Stunned into action, Golden Point rebounded from several goals down to defeat Sebastopol. The next week, the Pointies lost to North Ballarat in the grand final that marked the beginning of the City Oval era.
The Eastern Oval had been a source of pride for Ballarat's easterners since the Gold Rush.
Its first cricket match was held in 1853; the first football match in 1866.
Its eminence prompted those on the other side of town to build the Western Oval, where spectators enjoyed the view from on top of the mullock heaps around the boundary line. The ground, however, was too small to host big football games.
The City Oval, built on the former Saxon's Paddock near Lake Wendouree, came to be the Eastern Oval's main rival in the hearts of Ballarat sports fans. From the early 1920s, the two ovals hosted the Ballarat Football League grand finals on alternate years. It was an arrangement that would last six decades.
Also in the early 1920s, Maryborough joined the Ballarat Football League. Before the Magpies' first game at the Eastern Oval, a portent of good fortune arrived when a magpie alighted on the centre circle. In 1925, Maryborough defeated Ballarat at the Eastern Oval before more than 13,000, an attendance that remains the ground's record.
Other highlights at the Eastern Oval include the banana kick that old-timers swear they saw during a grand final in the late 1940s, a couple of decades before such a kick was said to be invented. Golden Point coach Lance Collins, a Carlton forward in the 1945 Bloodbath grand final, thrilled those jammed into the grandstand behind him when he curled the ball through the goals from the boundary line.
In 1972, the grand final between North Ballarat and Maryborough erupted into a frightening brawl just after the opening bounce. In 1992, English all-rounder Ian Botham clubbed the Sri Lankan bowlers during cricket's World Cup.
Around this time, Ballarat football administrators all but gave up on the former showpiece, which was disintegrating to mush at the first drop of rain. Finally, in 2000, a redevelopment was undertaken. No footballs were allowed near the Eastern Oval for two seasons as the oval was widened and lengthened and effective drainage installed.
Football returned to the Eastern Oval last year, with the surface being so good that the Ballarat league grand final returned to the ground by the Yarrowee Creek for the first time in 17 years.
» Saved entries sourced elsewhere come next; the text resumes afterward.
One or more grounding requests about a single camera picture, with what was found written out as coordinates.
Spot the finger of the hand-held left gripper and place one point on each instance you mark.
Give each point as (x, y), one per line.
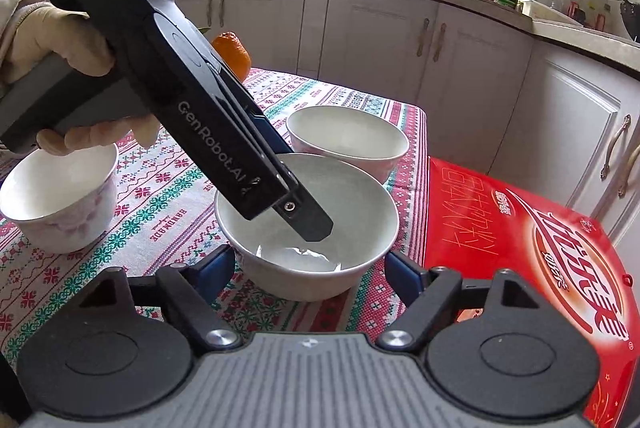
(307, 220)

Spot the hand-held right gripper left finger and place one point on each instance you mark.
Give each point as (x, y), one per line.
(220, 265)

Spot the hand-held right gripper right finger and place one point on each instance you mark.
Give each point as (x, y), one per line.
(402, 270)

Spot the white floral bowl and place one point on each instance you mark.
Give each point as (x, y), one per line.
(345, 143)
(55, 203)
(350, 208)

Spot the person's left forearm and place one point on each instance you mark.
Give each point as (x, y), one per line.
(15, 8)

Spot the person's left hand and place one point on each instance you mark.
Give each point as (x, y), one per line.
(60, 38)

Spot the bumpy orange citrus fruit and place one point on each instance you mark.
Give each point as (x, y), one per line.
(235, 56)

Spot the red green patterned tablecloth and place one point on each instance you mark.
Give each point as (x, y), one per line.
(165, 208)

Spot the red printed carton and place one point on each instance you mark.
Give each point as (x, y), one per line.
(525, 233)

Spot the white kitchen cabinets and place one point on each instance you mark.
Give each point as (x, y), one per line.
(370, 38)

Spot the kitchen countertop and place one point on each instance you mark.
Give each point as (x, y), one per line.
(590, 43)

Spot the white rectangular tray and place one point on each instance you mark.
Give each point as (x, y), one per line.
(550, 14)

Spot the red label bottle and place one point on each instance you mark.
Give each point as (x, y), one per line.
(578, 11)

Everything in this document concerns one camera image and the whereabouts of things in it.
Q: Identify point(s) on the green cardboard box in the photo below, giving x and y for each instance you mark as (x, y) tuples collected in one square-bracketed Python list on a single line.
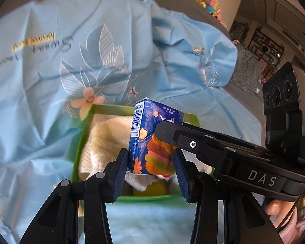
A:
[(78, 155)]

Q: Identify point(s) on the white cabinet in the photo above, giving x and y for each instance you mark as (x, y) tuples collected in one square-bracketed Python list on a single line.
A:
[(289, 17)]

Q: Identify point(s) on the yellow sponge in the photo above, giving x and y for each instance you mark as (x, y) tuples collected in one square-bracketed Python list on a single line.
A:
[(150, 189)]

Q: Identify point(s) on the person's right hand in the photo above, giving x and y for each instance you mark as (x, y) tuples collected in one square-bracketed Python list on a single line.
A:
[(278, 207)]

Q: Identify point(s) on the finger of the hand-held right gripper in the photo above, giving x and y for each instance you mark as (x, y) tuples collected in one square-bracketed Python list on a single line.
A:
[(172, 134)]

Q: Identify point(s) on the dark wall shelf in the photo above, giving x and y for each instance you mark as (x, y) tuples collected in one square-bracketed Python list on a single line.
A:
[(264, 45)]

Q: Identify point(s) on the white knitted cloth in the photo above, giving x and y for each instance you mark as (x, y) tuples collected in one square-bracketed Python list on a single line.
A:
[(104, 144)]

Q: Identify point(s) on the light blue floral bed sheet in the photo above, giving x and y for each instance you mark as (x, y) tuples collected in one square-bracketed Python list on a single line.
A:
[(40, 94)]

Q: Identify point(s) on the blue floral tissue pack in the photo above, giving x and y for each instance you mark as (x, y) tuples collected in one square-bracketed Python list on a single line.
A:
[(147, 132)]

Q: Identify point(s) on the grey striped cushion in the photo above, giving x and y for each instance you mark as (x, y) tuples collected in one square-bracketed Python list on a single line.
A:
[(246, 66)]

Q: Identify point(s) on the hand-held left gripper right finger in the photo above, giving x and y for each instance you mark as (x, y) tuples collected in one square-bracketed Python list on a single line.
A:
[(182, 181)]

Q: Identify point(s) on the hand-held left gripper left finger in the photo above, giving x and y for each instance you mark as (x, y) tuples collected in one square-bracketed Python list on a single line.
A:
[(119, 179)]

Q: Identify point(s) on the pile of colourful plush toys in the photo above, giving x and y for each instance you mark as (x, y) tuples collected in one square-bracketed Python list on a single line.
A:
[(208, 1)]
A crowd of 8500 saw Redan defeat Sunbury on a glorious spring day. During the cricket season, a one-day match was held in which Queensland dismissed Victoria for 67, a tally put down to incompetence rather than the pitch. Wayne Hankin this week described the oval's history from a vantage at the back of the delightful wooden grandstand, which was built in 1904.
To him, the only regret about the Eastern Oval's overdue return to glory was the fact that it coincided with the merger between the football co-tenants to form East Point.
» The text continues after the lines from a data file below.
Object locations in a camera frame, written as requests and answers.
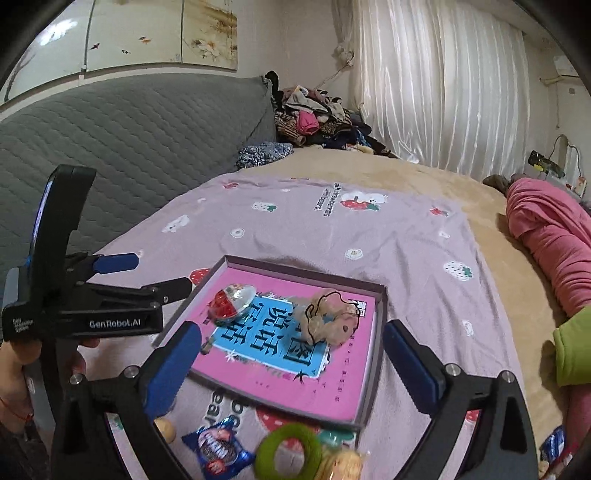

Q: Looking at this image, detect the blue patterned cloth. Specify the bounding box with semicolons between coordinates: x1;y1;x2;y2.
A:
236;141;294;170

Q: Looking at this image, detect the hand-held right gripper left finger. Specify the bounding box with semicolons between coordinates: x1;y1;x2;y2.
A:
51;320;204;480

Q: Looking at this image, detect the dark object on nightstand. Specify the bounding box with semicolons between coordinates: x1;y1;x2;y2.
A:
527;150;566;178

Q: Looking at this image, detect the blue snack packet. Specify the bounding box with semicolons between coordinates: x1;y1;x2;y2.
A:
181;415;256;477

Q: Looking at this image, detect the white air conditioner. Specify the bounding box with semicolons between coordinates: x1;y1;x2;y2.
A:
551;55;580;78

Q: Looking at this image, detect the pile of clothes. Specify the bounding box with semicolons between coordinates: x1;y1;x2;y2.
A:
265;71;400;160

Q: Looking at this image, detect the pink printed box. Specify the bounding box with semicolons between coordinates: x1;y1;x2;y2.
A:
151;255;389;432

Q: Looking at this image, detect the white curtain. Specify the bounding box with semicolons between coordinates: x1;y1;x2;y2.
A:
346;0;532;178

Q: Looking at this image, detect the walnut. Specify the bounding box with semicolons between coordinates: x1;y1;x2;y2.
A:
154;418;177;444

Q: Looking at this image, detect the person's left hand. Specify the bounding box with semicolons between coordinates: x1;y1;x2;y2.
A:
0;337;100;421

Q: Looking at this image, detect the green cloth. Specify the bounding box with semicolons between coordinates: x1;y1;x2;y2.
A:
553;305;591;387

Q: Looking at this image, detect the purple printed blanket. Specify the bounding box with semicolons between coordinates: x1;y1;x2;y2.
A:
92;173;522;480

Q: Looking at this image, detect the pink quilt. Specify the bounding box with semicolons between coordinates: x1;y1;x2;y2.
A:
505;176;591;310

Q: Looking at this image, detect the red clear egg toy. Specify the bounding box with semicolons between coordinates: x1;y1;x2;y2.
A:
208;284;257;320

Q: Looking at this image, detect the biscuit packet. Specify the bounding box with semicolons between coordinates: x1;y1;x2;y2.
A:
318;431;370;480

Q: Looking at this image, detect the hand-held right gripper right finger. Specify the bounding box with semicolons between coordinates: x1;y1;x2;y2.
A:
382;320;539;480

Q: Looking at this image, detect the blue plastic packet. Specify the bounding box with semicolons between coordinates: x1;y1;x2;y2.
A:
539;425;568;464

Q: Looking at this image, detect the beige bed sheet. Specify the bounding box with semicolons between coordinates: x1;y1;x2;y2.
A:
277;145;573;480

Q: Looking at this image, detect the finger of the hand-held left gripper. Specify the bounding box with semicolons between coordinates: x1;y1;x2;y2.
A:
65;251;140;280
83;277;193;309

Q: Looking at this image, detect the green ring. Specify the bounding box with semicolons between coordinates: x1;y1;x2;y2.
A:
255;424;324;480

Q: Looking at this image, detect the grey quilted headboard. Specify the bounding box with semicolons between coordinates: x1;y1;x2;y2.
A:
0;75;278;287

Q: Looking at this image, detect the beige mesh scrunchie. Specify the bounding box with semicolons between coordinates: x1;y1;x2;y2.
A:
294;288;362;347

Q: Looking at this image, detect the floral wall painting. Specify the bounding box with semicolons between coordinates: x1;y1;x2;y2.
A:
0;0;238;102

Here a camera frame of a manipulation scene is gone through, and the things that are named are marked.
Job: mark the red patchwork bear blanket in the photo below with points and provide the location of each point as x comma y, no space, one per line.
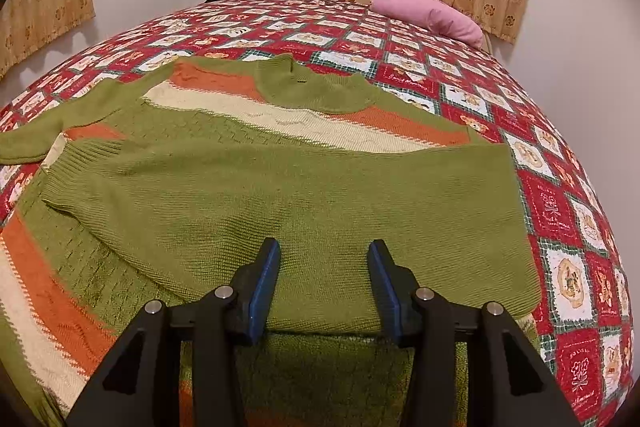
550,207

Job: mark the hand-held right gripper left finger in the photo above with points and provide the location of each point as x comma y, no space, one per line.
264,287

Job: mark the pink pillow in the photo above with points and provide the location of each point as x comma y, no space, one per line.
430,12

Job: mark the green striped knit sweater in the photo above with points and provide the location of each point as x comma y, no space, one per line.
300,187

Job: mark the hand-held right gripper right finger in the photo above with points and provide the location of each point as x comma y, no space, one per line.
386,292

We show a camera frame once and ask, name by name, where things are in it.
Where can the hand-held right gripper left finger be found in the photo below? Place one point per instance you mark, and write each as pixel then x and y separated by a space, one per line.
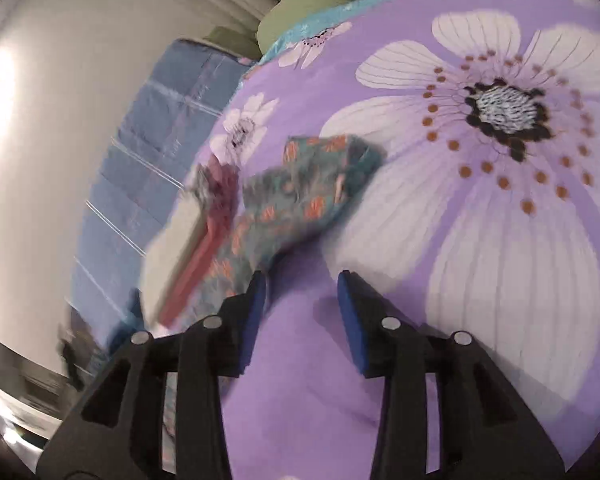
pixel 252 322

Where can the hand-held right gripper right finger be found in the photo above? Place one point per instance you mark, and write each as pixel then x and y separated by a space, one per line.
pixel 350 325

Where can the teal floral shorts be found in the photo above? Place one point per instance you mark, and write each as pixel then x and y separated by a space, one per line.
pixel 290 195

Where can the pink folded garment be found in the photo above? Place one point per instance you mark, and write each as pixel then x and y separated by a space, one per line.
pixel 200 260

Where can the beige folded garment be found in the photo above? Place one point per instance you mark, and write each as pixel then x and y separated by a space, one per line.
pixel 172 255

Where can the purple floral bedsheet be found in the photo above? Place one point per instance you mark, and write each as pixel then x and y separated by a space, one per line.
pixel 480 260

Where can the small green cushion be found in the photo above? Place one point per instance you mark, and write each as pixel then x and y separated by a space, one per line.
pixel 232 40

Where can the large green cushion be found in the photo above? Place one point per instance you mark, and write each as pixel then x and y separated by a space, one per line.
pixel 310 10

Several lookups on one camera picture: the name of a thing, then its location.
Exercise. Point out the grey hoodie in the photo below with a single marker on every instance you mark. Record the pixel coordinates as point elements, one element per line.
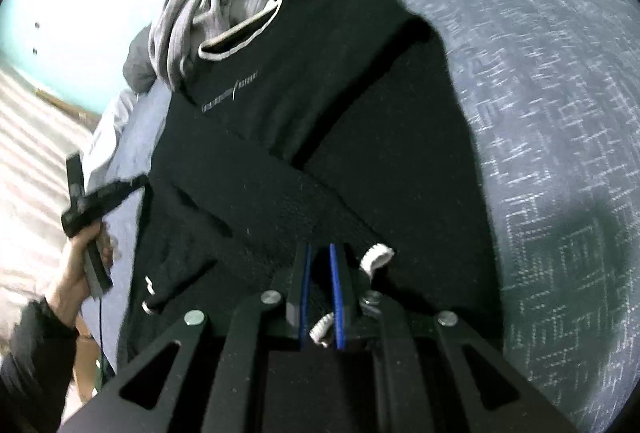
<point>200,13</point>

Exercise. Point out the blue patterned blanket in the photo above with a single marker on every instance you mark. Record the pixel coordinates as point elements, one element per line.
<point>525,88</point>

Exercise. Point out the wooden baseboard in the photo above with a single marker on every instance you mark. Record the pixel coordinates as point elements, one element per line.
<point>70,108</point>

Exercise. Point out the person's left hand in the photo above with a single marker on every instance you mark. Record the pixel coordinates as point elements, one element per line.
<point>70,283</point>

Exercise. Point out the light blue bed sheet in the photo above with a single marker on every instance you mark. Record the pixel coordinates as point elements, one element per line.
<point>107,138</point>

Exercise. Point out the black sweater with white trim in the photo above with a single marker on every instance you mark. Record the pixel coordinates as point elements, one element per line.
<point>350,113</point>

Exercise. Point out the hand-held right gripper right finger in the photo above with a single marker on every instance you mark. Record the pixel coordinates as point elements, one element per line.
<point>336,288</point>

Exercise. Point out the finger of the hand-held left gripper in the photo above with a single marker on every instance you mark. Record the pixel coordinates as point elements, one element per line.
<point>117,194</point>

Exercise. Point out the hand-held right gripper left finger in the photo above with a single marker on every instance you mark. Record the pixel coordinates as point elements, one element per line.
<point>305,285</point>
He was disgusted that the merged club is now playing in red, white and blue, the former colours of East Ballarat. "How do you expect the Pointies to follow that?" he said.
While Hankin railed against such injustices, his cousin David Greville, the ground manager, pulled a heavy roller across the oval's surface with his tractor. On stepping down from his tractor, Melville, a former Golden Point defender, described breaking his leg during the mid-1980s because his foot was stuck in the mud.
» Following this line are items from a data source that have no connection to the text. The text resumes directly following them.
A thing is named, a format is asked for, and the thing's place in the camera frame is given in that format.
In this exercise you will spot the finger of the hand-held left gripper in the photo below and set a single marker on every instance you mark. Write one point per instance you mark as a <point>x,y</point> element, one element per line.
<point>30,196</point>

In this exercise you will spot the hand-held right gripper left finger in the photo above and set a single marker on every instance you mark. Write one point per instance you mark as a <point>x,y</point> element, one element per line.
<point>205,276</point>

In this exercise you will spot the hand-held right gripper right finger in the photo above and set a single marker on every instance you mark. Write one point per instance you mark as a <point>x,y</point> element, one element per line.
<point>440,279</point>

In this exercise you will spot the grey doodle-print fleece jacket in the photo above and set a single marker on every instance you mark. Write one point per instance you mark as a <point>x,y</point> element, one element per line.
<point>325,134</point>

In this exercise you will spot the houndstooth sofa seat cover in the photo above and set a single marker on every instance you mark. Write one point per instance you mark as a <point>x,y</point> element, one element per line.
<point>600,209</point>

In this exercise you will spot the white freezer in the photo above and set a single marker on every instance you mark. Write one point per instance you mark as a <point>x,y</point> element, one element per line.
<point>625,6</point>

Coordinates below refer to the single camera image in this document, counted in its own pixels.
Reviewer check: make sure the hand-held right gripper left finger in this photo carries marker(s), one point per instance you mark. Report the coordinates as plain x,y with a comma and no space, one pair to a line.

A decade later, as ground manager, Greville received an unusual request when mourners asked whether they could take deceased East Ballarat stalwart Hec Wilson for a final lap around the oval. Greville was happy to grant the request, only to become alarmed when the hearse began to trace the course of the boundary line.
Behind the leading car were 40 others. In the end, the entire funeral cortege did a lap of the Eastern Oval, sending Greville into a panic. Now that the Eastern Oval's surface is less fragile, Greville would be less worried about such an incursion. He would even like to test it out himself. "When I go, I want to do two laps," he said.